Le 12 janvier dernier, un tremblement de terre de magnitude 7 à l’échelle de Richter a frappé Haïti. Non seulement il s’agit du plus gros séisme ayant touché le pays en deux siècles, mais il en a frappé le cœur, soit Port-au-Prince, la capitale de plus d’un million d’habitants. Les conséquences d’un tel événement sont immenses : décès par centaines, disparitions, désorganisation politique et désorganisation des secours, risques d’épidémies et de flambée de la violence. Pour Haïti, en plus des inégalités économiques énormes, des crises politiques importantes ainsi que des catastrophes naturelles des dernières années (juste à penser au cyclone Jeanne et aux inondations qui s’en suivirent dans les Gonaïves en septembre 2004), s’ajoute cette nouvelle crise d’une brutalité inouïe.
Évidemment, dans un tel contexte, plusieurs médias tirent avantage du drame par la réalisation de reportages sensationnalistes, tributaires d’un voyeurisme malsain et dégoutant. Mais plutôt que d’ajouter du cynisme au drame, attardons-nous à l’exceptionnel élan de générosité des gouvernements et des populations. En quelques heures seulement, les secours s’organisent et des campagnes majeures de levée de fonds se mettent en place. De nombreuses organisations non gouvernementales (ONG) comme Oxfam ou la Croix Rouge (sans oublier le travail du CECI) travaillent ardemment pour aider les Haïtiens à relever de ce nouveau choc. La tâche s’avère gargantuesque, mais la volonté politique et populaire semble au rendez-vous. Il n’y a qu’à penser à la sensibilité québécoise qui est particulièrement remarquable, compte tenu de la présence importante d’une communauté haïtienne en son sein (environ 130 000 habitants).

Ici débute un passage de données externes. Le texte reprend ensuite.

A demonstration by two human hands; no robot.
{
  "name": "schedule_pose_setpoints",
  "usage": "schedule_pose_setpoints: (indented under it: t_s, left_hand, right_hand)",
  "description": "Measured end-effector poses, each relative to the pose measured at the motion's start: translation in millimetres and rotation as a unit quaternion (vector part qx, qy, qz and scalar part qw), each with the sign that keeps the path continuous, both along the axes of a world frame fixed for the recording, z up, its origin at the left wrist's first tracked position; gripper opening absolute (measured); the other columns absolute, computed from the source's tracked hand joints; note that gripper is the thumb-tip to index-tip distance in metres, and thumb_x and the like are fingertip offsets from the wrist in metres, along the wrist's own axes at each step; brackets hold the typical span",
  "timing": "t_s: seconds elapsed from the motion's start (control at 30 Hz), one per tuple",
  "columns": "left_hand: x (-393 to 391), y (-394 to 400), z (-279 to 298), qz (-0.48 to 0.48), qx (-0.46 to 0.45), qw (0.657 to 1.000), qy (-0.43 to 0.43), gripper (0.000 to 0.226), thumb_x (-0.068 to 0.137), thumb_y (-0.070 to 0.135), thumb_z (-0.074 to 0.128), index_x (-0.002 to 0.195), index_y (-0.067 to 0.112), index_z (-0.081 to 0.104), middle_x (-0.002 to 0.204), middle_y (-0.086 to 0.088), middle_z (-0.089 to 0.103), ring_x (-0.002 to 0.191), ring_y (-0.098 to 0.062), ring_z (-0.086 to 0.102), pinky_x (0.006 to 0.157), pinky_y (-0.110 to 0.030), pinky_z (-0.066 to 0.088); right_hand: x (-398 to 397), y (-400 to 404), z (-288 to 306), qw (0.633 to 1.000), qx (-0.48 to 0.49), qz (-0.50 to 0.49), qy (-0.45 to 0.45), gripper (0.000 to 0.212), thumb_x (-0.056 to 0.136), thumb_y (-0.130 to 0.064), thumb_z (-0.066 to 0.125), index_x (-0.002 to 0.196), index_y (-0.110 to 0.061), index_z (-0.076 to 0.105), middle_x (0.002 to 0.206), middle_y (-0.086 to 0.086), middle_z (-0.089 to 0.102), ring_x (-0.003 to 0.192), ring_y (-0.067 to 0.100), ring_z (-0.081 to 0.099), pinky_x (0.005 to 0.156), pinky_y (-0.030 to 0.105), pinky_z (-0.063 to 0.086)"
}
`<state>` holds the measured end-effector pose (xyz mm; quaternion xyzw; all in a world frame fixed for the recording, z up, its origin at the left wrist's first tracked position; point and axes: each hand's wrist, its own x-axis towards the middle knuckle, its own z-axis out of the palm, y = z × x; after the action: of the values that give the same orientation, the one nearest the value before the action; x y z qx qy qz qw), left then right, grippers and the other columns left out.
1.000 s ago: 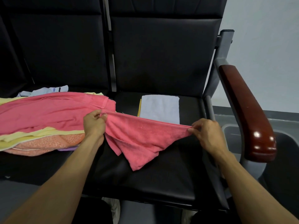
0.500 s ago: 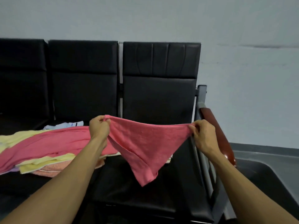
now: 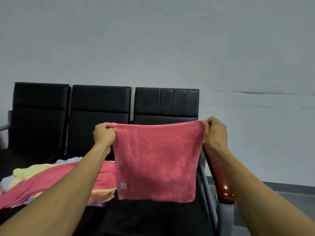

Un tel déploiement d’efforts rappelle celui qui a suivi le tsunami sur les côtes de l’Océan Indien le 26 décembre 2004. À ce moment 13,5 milliards de dollars avaient été amassés, soit l’équivalent de 7100 dollars par personne touchée par la catastrophe. Comment pourrait-on parler d’apathie populaire après cela? Des manifestations solidaires d’une ampleur aussi importante ne peuvent faire autrement que nous réconcilier avec les actions de nos gouvernements et de nos concitoyens.
A contrario, ces événements nous poussent toutefois à nous questionner sur la régularité de notre générosité. Faut-il une catastrophe pour faire réagir les plus fortunés? Depuis 1961, les pays de l’Organisation de coopération et de développement économiques (OCDE) se sont fixés une cible pour l’aide internationale qui devrait atteindre 0,7% de leur produit intérieur brut (PIB). Or, le Canada est encore bien loin de l’atteinte de cet objectif avec environ 0,3% de son PIB qu’il consacre à cette aide. Il semble pourtant évident que si les dépenses de guerre en Afghanistan étaient consacrées à l’aide au développement, cette cible serait facilement atteinte. Mais cela est une autre question diront certains.
L’exemple haïtien offre une démonstration éloquente des importants moyens (humains, financiers et techniques) que la communauté internationale peut mettre en place en peu de temps. À travers ces circonstances tragiques, il est impératif de questionner l’absurdité de la situation : des stratégies pour réduire les inégalités existent, mais ne sont déployés que de manière ponctuelle, dans des circonstances extrêmes et tragiques. À partir des événements des derniers jours en Haïti, souhaitons que nous puissions passer d’une solidarité ponctuelle à une solidarité durable et organisée.